Im Sonderauftrag (English-language title: Special Mission) is an East German black-and-white film directed by Heinz Thiel. It was released in 1959.

==Plot==
In 1958, somewhere in the Baltic Sea, a People's Navy minesweeper commanded by Captain Fischer encounters a foreign boat. Its skipper is a man named Arendt, who served with Fischer in the Kriegsmarine during the Second World War. Fischer recalls how, in 1943, his superior Captain Lieutenant Wegner planned to defect to the Danish resistance and join the communists, but was arrested and sentenced to death. Fischer realizes that Arendt, one of the few who knew of Wegner's plans, was actually a Gestapo agent and betrayed him.
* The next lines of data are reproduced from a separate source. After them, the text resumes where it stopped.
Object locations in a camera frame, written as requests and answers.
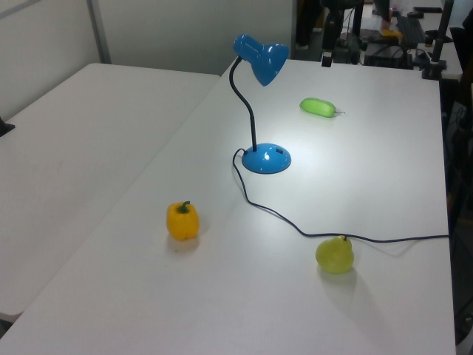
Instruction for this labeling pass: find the blue desk lamp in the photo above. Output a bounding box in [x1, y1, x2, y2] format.
[231, 33, 293, 175]

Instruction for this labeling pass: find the black equipment box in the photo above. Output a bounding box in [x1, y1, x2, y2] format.
[363, 43, 414, 70]

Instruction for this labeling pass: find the green cucumber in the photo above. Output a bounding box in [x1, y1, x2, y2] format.
[299, 97, 347, 118]

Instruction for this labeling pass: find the black lamp power cable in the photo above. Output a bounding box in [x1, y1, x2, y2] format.
[231, 148, 450, 246]

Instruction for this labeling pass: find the black camera stand pole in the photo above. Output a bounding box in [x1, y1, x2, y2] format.
[422, 0, 455, 81]

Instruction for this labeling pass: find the yellow-green pear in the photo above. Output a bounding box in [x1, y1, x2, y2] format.
[315, 234, 355, 275]

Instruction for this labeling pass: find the yellow bell pepper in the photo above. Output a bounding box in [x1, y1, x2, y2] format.
[166, 200, 200, 242]

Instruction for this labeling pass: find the black bracket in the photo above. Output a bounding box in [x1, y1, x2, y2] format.
[0, 115, 16, 138]

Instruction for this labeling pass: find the black keyboard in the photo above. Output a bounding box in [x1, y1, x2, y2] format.
[396, 16, 428, 46]

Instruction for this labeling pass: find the Franka gripper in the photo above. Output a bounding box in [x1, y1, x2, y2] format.
[320, 14, 339, 69]

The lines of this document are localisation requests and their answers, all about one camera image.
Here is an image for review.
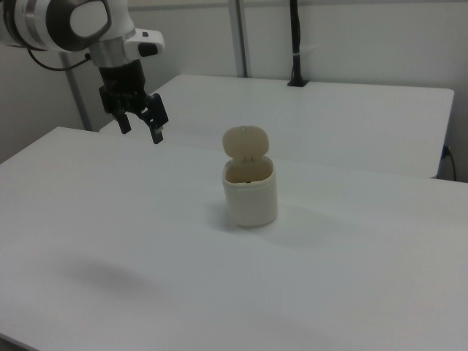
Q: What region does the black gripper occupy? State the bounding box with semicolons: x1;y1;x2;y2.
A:
98;59;170;146

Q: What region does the beige trash bin lid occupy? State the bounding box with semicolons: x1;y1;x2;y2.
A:
222;125;270;161

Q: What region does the white cylindrical cup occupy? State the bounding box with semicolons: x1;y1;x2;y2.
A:
222;154;279;229

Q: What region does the grey metal partition post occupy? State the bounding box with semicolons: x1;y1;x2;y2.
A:
229;0;254;78
59;50;93;132

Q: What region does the dark gripper cable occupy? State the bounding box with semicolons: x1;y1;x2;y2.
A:
26;48;91;71

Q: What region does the black camera pole with base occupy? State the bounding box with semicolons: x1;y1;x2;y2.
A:
287;0;310;88

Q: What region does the black power cable blue plug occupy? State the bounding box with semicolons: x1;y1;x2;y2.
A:
442;145;458;181

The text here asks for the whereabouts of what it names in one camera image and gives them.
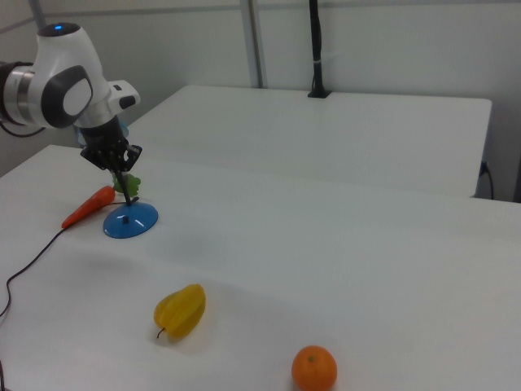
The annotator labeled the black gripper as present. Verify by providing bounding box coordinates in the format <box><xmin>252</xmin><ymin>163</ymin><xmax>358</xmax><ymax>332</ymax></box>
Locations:
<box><xmin>78</xmin><ymin>116</ymin><xmax>144</xmax><ymax>185</ymax></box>

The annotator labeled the blue desk lamp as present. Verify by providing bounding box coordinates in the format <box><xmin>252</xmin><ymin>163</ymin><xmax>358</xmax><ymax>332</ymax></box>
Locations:
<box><xmin>74</xmin><ymin>125</ymin><xmax>160</xmax><ymax>240</ymax></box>

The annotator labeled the orange toy carrot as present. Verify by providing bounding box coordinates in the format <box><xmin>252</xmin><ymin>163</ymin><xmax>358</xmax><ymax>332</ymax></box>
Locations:
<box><xmin>61</xmin><ymin>173</ymin><xmax>142</xmax><ymax>229</ymax></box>

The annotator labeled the yellow toy starfruit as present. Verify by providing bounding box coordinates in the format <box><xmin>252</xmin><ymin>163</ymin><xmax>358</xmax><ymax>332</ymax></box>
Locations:
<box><xmin>153</xmin><ymin>283</ymin><xmax>208</xmax><ymax>340</ymax></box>

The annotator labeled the white side table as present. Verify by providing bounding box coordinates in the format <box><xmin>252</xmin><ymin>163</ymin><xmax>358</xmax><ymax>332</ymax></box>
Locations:
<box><xmin>121</xmin><ymin>84</ymin><xmax>493</xmax><ymax>200</ymax></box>

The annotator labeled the black pole with clamp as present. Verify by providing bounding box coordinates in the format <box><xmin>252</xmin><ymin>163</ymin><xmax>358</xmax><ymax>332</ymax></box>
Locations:
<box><xmin>307</xmin><ymin>0</ymin><xmax>332</xmax><ymax>99</ymax></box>

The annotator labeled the orange toy mandarin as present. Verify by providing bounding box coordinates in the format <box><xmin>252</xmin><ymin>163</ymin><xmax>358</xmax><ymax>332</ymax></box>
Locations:
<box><xmin>291</xmin><ymin>345</ymin><xmax>339</xmax><ymax>391</ymax></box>

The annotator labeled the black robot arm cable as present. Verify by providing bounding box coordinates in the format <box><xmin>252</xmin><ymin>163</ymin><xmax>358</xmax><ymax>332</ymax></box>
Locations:
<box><xmin>0</xmin><ymin>121</ymin><xmax>46</xmax><ymax>138</ymax></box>

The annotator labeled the black lamp power cable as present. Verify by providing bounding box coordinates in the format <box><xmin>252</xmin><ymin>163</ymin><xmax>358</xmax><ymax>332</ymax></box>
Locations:
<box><xmin>0</xmin><ymin>198</ymin><xmax>140</xmax><ymax>319</ymax></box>

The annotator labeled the grey metal partition post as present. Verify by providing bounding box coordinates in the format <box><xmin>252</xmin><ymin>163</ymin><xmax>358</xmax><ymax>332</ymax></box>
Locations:
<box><xmin>239</xmin><ymin>0</ymin><xmax>270</xmax><ymax>89</ymax></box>

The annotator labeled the black wall socket cable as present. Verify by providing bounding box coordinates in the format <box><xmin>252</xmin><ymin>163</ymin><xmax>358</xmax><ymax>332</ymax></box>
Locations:
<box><xmin>479</xmin><ymin>160</ymin><xmax>496</xmax><ymax>200</ymax></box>

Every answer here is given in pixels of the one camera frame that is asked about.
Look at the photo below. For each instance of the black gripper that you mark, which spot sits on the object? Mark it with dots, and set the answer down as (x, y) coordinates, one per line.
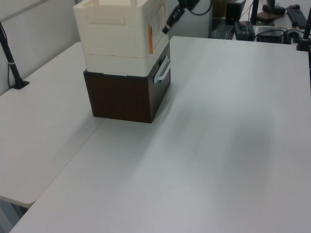
(185, 3)

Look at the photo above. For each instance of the cream cabinet door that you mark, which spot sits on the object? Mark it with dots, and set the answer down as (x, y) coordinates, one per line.
(159, 26)

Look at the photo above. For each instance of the cream plastic cabinet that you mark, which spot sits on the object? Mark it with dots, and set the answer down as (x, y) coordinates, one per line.
(109, 36)

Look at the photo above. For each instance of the clear glass cup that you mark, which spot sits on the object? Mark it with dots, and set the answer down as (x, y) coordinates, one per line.
(218, 34)

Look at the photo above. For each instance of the brown cardboard box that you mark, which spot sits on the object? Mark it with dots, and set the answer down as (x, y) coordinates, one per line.
(220, 8)

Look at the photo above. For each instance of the black computer case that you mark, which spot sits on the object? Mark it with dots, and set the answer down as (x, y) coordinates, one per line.
(234, 13)

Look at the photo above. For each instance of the black device with green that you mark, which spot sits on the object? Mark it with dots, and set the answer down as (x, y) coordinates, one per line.
(245, 30)

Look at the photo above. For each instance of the thin black upright pole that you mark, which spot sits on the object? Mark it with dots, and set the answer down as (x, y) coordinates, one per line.
(254, 12)

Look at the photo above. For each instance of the brown wooden board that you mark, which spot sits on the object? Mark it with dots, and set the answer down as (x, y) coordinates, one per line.
(266, 17)

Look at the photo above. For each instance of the dark brown drawer box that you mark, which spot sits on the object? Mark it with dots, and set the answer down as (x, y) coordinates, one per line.
(121, 97)

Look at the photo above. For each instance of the black flat electronics box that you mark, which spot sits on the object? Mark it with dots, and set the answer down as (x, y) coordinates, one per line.
(270, 35)

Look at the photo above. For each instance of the black monitor stand base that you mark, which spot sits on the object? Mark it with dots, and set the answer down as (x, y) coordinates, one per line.
(273, 8)

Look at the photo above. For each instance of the black keyboard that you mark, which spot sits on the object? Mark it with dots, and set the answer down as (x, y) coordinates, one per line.
(297, 15)

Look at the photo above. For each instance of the black clamp camera mount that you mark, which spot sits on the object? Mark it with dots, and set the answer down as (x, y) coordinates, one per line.
(305, 36)

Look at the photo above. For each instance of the black camera stand pole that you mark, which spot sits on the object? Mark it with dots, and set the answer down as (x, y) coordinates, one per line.
(11, 63)

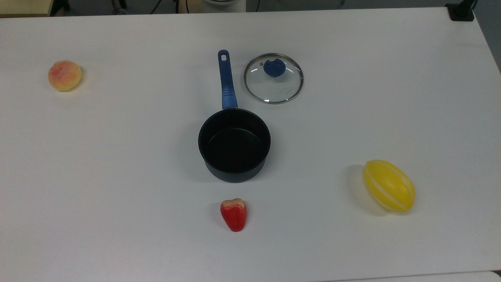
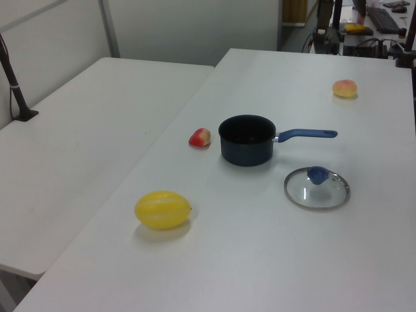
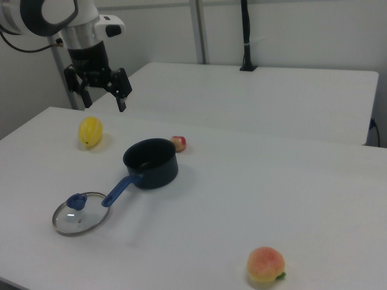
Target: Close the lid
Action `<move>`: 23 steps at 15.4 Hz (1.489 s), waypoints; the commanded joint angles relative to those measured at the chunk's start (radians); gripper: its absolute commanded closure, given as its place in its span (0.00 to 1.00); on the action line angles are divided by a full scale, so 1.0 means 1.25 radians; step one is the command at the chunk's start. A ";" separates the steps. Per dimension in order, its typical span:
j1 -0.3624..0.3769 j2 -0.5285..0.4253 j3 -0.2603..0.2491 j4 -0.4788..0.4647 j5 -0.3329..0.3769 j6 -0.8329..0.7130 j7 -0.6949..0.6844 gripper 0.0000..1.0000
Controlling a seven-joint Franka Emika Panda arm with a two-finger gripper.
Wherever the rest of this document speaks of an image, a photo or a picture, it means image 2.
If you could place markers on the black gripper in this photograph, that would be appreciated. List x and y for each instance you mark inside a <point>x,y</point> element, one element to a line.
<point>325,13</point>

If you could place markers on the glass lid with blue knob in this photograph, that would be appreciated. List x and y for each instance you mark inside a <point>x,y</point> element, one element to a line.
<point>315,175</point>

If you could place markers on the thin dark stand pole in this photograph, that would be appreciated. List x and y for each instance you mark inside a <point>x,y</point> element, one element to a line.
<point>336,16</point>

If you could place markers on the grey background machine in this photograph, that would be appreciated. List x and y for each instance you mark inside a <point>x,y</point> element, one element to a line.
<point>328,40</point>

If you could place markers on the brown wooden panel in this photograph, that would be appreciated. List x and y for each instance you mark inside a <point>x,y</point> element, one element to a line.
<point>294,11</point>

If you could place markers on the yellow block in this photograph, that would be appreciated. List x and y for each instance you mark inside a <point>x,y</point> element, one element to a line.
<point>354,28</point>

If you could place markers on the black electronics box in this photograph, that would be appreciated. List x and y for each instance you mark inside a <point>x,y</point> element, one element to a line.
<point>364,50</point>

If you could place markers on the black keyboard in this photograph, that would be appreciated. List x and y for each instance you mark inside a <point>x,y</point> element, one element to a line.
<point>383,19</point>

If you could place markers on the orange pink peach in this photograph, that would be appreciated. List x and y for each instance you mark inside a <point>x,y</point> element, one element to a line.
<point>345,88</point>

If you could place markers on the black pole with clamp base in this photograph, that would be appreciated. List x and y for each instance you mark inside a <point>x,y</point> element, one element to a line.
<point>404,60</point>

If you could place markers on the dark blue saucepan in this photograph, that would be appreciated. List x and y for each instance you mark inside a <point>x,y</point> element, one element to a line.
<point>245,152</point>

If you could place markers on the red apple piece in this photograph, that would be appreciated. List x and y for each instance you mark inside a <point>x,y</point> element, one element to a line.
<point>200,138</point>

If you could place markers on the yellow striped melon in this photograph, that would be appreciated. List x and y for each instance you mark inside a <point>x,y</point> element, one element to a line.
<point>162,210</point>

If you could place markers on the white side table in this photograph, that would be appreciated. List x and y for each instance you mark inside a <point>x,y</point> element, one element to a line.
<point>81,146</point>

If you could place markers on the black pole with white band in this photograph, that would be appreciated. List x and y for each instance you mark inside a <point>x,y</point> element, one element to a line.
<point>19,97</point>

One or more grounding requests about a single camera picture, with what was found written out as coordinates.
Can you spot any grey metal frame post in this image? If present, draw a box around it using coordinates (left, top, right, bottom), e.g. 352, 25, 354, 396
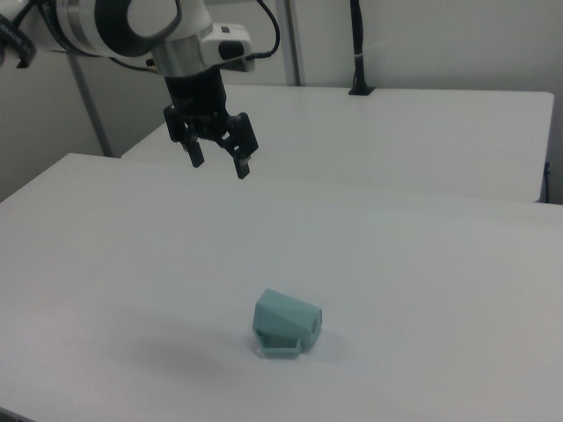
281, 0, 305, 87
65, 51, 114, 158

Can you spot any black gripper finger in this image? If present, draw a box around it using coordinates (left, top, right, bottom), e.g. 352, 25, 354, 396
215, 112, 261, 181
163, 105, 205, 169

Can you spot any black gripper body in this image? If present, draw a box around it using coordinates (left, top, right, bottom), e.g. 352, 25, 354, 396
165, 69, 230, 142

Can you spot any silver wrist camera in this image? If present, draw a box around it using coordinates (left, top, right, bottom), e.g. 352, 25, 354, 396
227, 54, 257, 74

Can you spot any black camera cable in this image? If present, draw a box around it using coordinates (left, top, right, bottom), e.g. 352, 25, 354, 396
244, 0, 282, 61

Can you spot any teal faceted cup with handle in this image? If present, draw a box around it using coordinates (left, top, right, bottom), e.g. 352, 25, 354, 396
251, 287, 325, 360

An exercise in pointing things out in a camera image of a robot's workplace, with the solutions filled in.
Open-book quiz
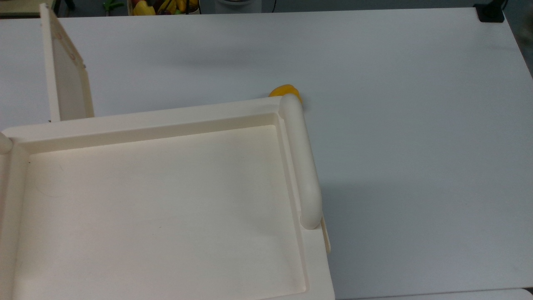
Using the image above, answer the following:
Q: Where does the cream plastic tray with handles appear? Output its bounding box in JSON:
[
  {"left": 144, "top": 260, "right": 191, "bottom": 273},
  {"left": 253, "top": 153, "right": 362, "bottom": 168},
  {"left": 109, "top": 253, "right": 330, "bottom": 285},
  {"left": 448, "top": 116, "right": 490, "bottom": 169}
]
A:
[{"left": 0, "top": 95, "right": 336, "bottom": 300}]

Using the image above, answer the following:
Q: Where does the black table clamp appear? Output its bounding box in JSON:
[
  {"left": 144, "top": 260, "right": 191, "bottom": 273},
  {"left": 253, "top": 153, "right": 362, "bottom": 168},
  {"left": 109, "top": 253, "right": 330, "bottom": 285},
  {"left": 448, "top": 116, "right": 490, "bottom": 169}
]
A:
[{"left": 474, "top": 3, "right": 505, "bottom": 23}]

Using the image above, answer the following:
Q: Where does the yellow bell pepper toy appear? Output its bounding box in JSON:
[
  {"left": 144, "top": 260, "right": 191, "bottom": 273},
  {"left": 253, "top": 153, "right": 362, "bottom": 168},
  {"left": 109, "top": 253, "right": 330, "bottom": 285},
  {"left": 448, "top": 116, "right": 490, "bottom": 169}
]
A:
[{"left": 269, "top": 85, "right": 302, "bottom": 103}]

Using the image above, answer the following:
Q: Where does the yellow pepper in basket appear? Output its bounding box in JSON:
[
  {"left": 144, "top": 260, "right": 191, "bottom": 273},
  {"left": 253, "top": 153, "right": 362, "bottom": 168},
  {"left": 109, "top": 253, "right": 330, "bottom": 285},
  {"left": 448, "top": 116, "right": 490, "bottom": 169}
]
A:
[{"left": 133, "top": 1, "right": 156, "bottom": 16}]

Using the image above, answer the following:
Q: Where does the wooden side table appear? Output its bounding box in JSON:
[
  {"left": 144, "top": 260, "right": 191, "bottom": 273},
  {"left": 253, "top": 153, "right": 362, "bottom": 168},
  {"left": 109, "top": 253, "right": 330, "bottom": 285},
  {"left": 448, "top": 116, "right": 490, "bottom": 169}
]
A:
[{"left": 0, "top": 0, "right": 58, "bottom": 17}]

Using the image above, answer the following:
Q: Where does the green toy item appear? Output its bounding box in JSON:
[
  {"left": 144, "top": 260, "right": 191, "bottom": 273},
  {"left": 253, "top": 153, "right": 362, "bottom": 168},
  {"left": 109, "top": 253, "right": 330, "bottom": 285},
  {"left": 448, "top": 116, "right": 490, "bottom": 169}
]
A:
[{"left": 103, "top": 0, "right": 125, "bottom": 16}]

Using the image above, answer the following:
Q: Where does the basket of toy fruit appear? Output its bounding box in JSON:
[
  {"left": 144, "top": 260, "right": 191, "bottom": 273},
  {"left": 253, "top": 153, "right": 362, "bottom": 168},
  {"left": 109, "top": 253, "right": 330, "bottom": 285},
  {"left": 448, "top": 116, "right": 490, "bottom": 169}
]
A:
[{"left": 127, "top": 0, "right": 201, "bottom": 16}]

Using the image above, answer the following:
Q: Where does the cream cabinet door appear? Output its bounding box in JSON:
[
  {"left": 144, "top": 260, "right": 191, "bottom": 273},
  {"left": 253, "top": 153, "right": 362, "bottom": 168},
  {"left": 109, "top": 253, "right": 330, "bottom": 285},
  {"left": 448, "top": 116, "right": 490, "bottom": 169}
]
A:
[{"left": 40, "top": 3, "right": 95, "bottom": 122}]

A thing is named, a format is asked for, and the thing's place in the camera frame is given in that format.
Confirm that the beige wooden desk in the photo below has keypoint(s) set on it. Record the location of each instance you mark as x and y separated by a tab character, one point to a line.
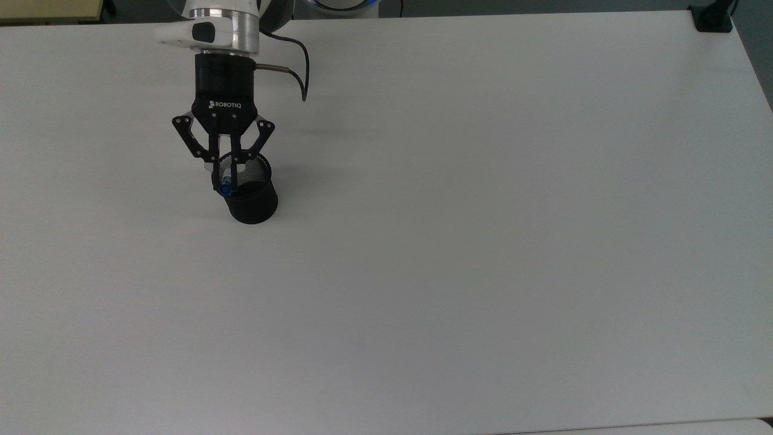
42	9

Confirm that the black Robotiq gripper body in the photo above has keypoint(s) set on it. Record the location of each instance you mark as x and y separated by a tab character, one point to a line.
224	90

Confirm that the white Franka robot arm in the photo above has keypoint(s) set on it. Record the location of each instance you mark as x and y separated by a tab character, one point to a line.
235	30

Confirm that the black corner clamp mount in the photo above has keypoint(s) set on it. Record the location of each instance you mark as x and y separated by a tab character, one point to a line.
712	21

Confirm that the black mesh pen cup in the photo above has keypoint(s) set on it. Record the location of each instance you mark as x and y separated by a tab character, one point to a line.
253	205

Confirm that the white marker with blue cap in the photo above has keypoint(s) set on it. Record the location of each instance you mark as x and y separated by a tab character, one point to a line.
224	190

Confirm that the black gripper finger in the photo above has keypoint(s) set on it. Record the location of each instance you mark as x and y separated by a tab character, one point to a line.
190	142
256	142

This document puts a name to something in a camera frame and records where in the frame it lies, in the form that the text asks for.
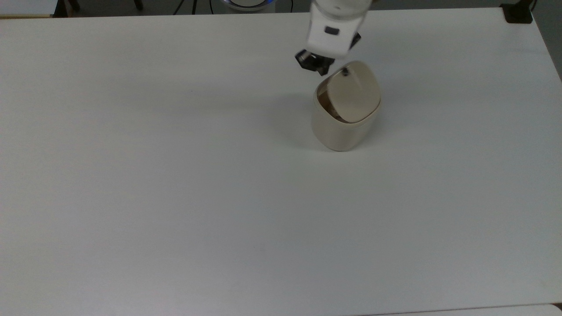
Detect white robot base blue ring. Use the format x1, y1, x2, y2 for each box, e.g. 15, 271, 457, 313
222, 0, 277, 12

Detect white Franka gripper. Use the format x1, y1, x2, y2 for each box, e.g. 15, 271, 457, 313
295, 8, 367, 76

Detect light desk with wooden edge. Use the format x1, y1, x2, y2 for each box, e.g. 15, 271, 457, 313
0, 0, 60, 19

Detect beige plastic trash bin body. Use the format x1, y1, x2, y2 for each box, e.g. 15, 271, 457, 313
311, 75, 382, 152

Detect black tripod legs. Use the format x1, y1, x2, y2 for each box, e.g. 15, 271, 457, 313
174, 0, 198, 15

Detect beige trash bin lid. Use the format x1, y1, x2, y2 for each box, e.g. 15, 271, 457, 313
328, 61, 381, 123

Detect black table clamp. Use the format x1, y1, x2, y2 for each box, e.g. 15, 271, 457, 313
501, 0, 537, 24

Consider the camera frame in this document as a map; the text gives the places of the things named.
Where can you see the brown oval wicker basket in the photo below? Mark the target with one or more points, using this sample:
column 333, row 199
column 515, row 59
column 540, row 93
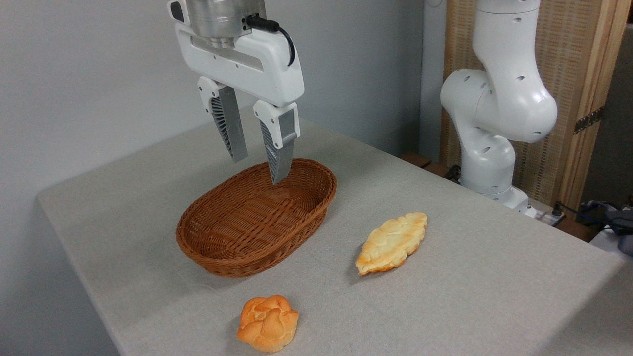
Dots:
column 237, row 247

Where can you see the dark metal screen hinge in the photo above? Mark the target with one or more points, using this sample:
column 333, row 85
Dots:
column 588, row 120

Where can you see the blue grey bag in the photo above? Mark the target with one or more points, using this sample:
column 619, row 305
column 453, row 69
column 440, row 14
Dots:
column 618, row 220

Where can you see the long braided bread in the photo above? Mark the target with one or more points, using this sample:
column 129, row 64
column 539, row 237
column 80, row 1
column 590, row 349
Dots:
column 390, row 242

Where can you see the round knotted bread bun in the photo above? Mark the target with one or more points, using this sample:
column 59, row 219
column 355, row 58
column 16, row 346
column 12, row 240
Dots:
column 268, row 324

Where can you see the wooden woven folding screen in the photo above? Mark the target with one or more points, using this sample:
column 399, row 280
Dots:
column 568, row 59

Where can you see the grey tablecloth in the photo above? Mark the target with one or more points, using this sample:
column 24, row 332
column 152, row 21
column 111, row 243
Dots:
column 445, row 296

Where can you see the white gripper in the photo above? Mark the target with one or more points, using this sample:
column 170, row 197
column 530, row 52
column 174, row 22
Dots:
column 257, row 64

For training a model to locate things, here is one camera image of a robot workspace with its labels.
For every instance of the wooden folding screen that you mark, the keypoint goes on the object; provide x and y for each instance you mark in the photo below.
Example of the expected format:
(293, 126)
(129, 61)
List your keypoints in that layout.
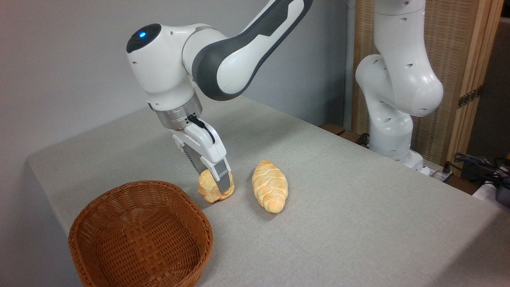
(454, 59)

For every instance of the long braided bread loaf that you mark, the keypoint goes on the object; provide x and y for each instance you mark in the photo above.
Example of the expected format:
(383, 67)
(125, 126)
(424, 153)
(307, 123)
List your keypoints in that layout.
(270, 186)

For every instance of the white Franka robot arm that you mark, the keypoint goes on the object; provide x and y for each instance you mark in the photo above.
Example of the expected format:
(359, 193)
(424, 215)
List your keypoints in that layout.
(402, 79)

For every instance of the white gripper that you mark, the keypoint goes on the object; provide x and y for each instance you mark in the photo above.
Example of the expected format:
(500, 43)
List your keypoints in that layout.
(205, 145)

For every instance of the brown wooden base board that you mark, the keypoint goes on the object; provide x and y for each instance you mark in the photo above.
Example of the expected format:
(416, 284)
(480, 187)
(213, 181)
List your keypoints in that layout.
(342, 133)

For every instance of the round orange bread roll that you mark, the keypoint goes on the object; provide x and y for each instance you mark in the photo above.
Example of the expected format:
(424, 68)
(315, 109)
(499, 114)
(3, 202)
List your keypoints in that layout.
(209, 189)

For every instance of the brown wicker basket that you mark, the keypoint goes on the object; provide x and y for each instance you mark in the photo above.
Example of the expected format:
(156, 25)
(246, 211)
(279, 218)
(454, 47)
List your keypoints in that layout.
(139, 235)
Now, he understands that Arendt works for West Germany and intends to gather intelligence in the German Democratic Republic. Fischer foils his plans and the minesweeper returns to its mission.

==Cast==
- Hans-Peter Minetti as Captain Lieutenant Fischer
- Rolf Ludwig as Arendt
- Fritz Diez as Captain Lieutenant Wegner
- Gerd Michael Henneberg as harbor commandant
- Günther Grabbert as Lieutenant Hermann
- Wolfgang Hübner as Lieutenant Berger
- Wilhelm Koch-Hooge as Petersen
- Herbert Körbs, as military judge
- Horst Kube as corporal Lutz
- Werner Lierck as Sergeant Kohl
- Katharina Matz as Ike
- Dieter Perlwitz as Jens Dahl
- Gustav Püttjer as Ole
- Albert Zahn as Thielicke
- Manfred Borges as Staff Sergeant Schneider

==Production==
Of the 500 feature films created by DEFA from 1956, the year in which the National People's Army was founded, until its dismantlement during 1990, only five had their plot dealing explicitly with the East German armed forces - although many pictures were set in historical military formations, like the Wehrmacht, and DEFA produced many documentaries and news bulletins about the NVA. Of the five films, the first to be made was Im Sonderauftrag. It was also the only one among them to portray the People's Navy.

==Reception==
The East German Cinema and Television Review defined Im Sonderauftrag as a "weak, fable-based" film that "used the anti-fascist theme in a schematic manner." The film was received well in the Soviet Union, and gained "considerable success" there. The German Film Lexicon cited Im Sonderauftrag as "thrilling and with good acting, although highly simplistic and committed to the political narrative of the Cold War."